At the yogurt place that Saturday night, I smiled at Keisha and Luke, then turned around to face the counter. The line was long, and Boyfriend took the hint and made small talk with me about yogurt flavors as I tried to tune out Luke’s voice while he excitedly discussed vacation plans with Keisha. He was trying to pin down dates, and Keisha was being cagey, and Luke asked if she’d rather go next month, and Keisha asked if they could talk about it later and changed the subject.

I cringed for both of them.

After Boyfriend and I got our yogurts, I led him to a far table by the exit and took a seat with my back to the rest of the crowded room so that Keisha and I could both have our space.

A few minutes later, Luke stormed past our table and out the door, Keisha trailing behind him.
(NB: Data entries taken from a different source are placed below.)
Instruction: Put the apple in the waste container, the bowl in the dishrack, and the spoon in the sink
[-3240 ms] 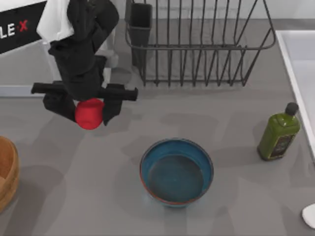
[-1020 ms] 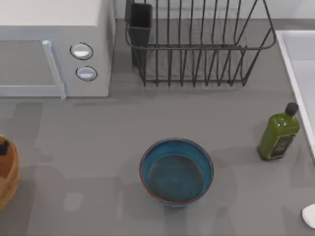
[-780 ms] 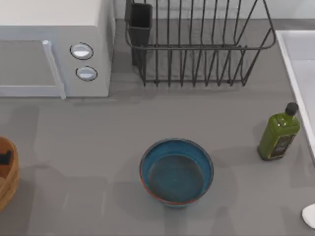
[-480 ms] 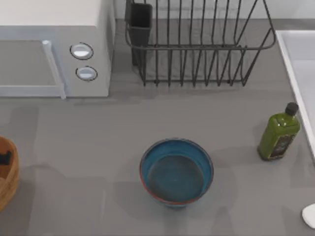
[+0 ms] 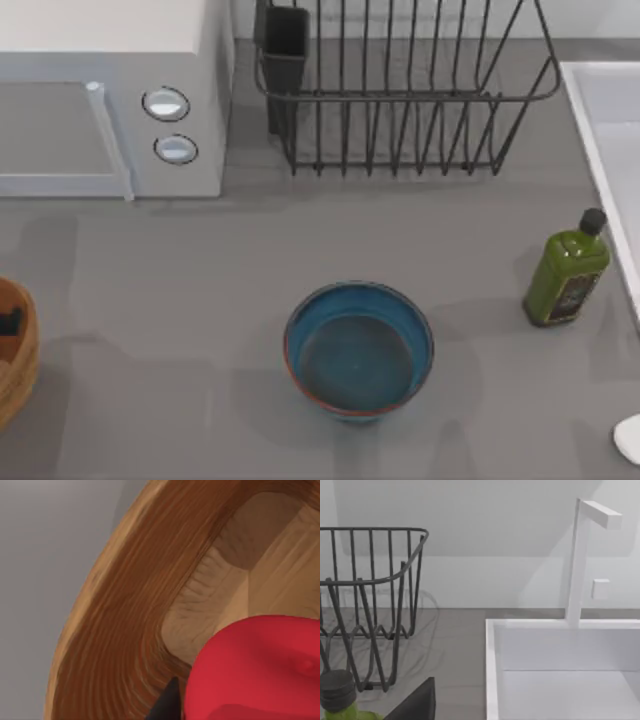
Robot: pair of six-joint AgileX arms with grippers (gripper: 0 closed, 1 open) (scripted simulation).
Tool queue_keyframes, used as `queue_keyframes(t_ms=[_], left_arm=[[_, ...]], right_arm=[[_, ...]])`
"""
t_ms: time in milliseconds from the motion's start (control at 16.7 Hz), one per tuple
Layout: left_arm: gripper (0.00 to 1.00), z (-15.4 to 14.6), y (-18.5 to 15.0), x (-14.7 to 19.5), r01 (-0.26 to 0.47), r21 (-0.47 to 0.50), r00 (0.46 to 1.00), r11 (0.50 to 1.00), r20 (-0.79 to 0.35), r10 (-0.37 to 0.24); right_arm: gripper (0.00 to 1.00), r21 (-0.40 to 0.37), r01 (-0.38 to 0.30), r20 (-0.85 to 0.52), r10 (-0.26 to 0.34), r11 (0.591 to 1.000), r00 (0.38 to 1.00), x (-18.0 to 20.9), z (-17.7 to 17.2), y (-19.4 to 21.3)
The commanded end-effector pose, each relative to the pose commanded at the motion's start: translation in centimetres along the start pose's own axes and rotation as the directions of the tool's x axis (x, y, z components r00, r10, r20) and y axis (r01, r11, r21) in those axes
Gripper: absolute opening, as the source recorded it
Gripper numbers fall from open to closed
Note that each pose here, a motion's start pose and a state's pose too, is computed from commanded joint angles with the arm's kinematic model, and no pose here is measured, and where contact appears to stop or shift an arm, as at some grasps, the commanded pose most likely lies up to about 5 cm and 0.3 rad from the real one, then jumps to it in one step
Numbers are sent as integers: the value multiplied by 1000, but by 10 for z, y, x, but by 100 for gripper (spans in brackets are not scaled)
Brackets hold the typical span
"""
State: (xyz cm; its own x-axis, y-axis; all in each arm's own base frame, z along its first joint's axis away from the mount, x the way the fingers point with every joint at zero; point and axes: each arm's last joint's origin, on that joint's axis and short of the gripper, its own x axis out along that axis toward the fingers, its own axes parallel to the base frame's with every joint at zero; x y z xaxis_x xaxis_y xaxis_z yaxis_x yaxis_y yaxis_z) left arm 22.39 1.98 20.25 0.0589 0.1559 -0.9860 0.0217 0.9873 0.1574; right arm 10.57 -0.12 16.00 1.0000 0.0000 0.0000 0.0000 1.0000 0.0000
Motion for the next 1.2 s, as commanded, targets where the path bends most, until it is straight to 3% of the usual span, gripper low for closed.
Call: queue_keyframes(t_ms=[180, 240, 840, 1020, 1200], left_arm=[[98, 0, 0, 0, 0, 0, 1000, 1000, 0, 0], [100, 0, 0, 0, 0, 0, 1000, 1000, 0, 0], [100, -2, 0, 0, 1, -1, 1000, 1000, 12, -1], [100, -13, -3, -2, 4, -17, 994, 1000, 107, -2], [100, -34, -6, -7, 16, -46, 953, 999, 303, -1]], right_arm=[[100, 0, 0, 0, 0, 1000, 1000, 0, 0, 0], [100, 0, 0, 0, 0, 1000, 1000, 0, 0, 0], [100, 0, 0, 0, 0, 1000, 1000, 0, 0, 0], [100, 0, 0, 0, 0, 1000, 1000, 0, 0, 0], [100, 0, 0, 0, 0, 1000, 1000, 0, 0, 0]])
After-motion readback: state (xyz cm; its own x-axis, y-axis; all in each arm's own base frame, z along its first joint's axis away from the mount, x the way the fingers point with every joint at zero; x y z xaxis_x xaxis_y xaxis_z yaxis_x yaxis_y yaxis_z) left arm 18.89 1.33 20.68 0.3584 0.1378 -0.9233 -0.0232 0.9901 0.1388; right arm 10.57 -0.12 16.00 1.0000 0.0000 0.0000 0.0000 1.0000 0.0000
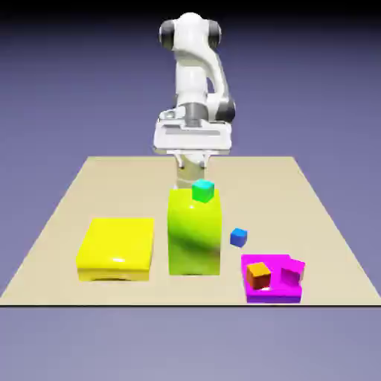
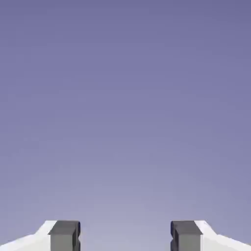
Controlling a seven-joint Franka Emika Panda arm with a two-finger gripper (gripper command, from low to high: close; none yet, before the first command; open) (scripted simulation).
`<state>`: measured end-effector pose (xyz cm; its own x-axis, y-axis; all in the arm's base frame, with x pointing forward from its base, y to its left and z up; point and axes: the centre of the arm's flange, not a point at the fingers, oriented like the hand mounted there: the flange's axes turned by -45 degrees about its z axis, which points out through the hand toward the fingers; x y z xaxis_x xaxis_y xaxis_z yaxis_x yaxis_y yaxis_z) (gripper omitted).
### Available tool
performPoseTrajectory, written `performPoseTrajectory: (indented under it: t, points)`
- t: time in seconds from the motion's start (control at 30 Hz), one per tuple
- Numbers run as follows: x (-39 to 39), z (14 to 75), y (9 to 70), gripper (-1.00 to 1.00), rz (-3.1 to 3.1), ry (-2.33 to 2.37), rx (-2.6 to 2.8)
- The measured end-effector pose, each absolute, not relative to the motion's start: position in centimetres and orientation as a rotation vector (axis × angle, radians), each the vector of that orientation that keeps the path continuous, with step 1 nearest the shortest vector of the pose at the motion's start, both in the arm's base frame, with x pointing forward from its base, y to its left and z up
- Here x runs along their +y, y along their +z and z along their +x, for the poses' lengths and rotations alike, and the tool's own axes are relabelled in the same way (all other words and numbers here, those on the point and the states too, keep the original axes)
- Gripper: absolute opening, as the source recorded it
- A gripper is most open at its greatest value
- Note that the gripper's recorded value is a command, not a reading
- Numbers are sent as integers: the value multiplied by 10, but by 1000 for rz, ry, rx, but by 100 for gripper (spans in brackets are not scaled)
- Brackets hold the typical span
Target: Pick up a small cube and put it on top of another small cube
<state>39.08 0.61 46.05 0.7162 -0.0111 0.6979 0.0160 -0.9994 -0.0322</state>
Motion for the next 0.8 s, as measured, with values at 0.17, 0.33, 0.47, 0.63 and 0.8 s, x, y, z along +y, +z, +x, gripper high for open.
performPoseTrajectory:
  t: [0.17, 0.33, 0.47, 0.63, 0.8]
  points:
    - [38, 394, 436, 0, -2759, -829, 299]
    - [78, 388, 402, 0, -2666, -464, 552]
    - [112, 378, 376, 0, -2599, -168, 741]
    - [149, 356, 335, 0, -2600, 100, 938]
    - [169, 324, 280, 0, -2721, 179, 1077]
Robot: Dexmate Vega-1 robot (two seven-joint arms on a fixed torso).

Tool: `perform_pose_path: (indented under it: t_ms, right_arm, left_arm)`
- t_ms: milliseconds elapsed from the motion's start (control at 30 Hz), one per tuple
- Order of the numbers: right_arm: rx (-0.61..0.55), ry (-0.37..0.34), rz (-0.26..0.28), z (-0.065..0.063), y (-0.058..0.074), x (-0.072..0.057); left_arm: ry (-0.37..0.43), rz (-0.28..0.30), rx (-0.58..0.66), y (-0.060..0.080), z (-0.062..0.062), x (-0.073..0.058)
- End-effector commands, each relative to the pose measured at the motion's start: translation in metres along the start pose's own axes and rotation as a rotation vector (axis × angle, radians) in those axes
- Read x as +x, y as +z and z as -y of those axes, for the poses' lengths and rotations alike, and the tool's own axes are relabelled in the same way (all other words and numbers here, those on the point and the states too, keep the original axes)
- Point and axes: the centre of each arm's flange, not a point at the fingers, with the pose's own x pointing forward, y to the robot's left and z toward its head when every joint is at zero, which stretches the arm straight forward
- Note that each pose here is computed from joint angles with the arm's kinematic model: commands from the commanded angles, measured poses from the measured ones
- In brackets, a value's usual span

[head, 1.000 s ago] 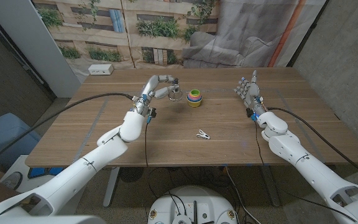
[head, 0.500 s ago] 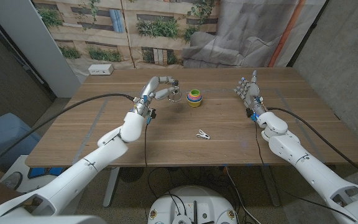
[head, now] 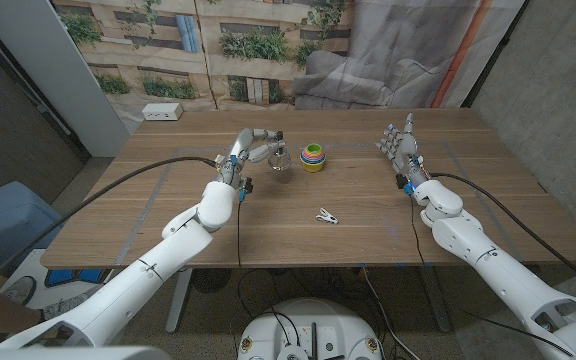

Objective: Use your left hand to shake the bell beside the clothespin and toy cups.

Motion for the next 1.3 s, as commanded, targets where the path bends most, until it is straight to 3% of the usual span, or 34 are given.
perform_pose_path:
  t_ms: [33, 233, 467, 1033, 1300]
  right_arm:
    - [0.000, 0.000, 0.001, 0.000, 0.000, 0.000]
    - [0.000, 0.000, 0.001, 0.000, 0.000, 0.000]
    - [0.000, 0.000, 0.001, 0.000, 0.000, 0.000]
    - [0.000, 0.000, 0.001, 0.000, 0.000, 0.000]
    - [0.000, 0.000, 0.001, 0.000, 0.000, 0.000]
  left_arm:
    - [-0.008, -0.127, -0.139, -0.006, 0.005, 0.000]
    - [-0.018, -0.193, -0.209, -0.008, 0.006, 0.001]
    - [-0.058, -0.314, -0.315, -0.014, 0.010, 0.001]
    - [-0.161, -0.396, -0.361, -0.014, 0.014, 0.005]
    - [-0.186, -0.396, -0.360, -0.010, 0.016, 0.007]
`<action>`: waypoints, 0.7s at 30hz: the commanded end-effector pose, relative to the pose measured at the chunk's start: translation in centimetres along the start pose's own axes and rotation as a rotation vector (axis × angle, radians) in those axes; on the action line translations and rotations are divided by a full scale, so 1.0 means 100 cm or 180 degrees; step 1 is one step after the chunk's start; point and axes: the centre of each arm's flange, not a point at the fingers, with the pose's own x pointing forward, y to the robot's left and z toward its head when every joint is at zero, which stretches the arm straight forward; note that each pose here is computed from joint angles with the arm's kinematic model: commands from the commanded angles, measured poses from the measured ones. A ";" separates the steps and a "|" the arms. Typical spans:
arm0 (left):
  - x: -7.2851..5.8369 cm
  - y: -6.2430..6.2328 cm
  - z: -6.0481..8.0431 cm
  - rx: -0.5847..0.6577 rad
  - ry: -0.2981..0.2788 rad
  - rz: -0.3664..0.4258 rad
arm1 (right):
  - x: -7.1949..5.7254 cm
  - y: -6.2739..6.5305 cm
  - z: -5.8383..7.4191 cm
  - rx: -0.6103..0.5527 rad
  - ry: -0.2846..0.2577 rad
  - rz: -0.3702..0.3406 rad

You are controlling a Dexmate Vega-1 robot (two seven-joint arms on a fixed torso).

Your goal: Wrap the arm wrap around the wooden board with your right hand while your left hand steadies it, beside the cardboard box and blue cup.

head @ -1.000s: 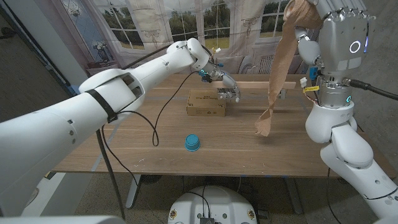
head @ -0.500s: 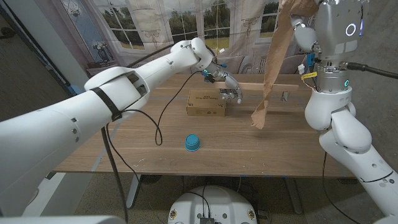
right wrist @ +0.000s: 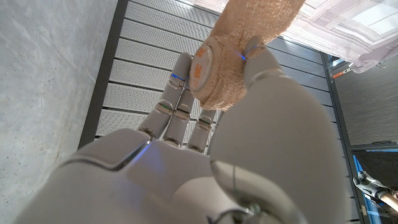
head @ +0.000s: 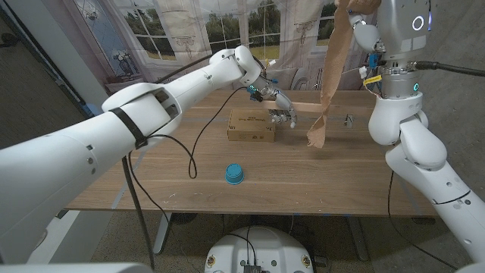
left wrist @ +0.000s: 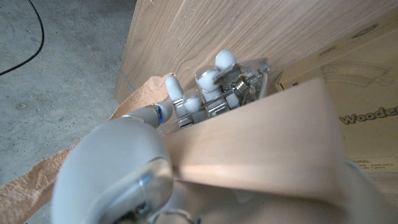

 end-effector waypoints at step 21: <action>-0.017 -0.009 0.002 0.0076 -0.0165 -0.0082 | 0.005 0.028 -0.083 0.0915 0.1223 0.0777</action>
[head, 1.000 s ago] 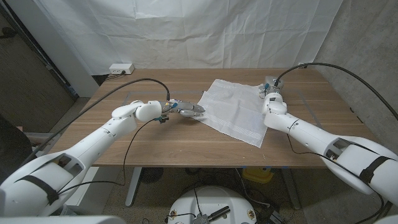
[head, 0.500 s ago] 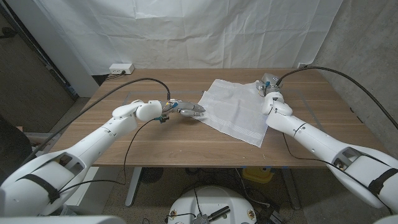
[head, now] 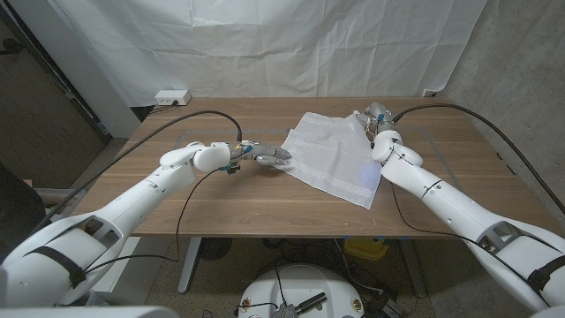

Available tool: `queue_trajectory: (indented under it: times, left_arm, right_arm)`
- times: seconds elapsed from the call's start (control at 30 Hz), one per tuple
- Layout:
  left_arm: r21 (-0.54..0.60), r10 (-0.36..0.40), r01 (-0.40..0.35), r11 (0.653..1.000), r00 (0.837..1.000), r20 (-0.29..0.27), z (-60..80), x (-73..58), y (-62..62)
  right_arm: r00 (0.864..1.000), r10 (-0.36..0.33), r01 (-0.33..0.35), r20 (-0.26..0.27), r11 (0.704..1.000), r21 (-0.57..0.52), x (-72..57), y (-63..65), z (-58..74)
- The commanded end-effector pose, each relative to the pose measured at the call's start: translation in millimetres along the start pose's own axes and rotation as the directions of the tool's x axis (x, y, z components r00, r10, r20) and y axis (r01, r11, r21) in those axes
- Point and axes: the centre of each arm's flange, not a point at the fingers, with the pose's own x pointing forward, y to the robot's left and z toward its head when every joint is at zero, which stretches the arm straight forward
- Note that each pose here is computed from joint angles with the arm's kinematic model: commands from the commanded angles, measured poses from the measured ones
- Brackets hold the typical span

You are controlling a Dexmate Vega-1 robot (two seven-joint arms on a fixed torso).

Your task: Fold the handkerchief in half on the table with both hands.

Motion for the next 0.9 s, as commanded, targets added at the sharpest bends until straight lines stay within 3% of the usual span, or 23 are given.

Through the glass walls, we could see Keisha making apologetic gestures to Luke and then Luke getting in his car and driving away, nearly running Keisha over.

Boyfriend seemed to be putting it all together. “So that’s how you know her.” He joked that dating a therapist was like dating a CIA agent.

I laughed and said that being a therapist sometimes felt more like having an affair with your entire caseload, past and present, simultaneously. We’re always pretending not to know the people we know most intimately.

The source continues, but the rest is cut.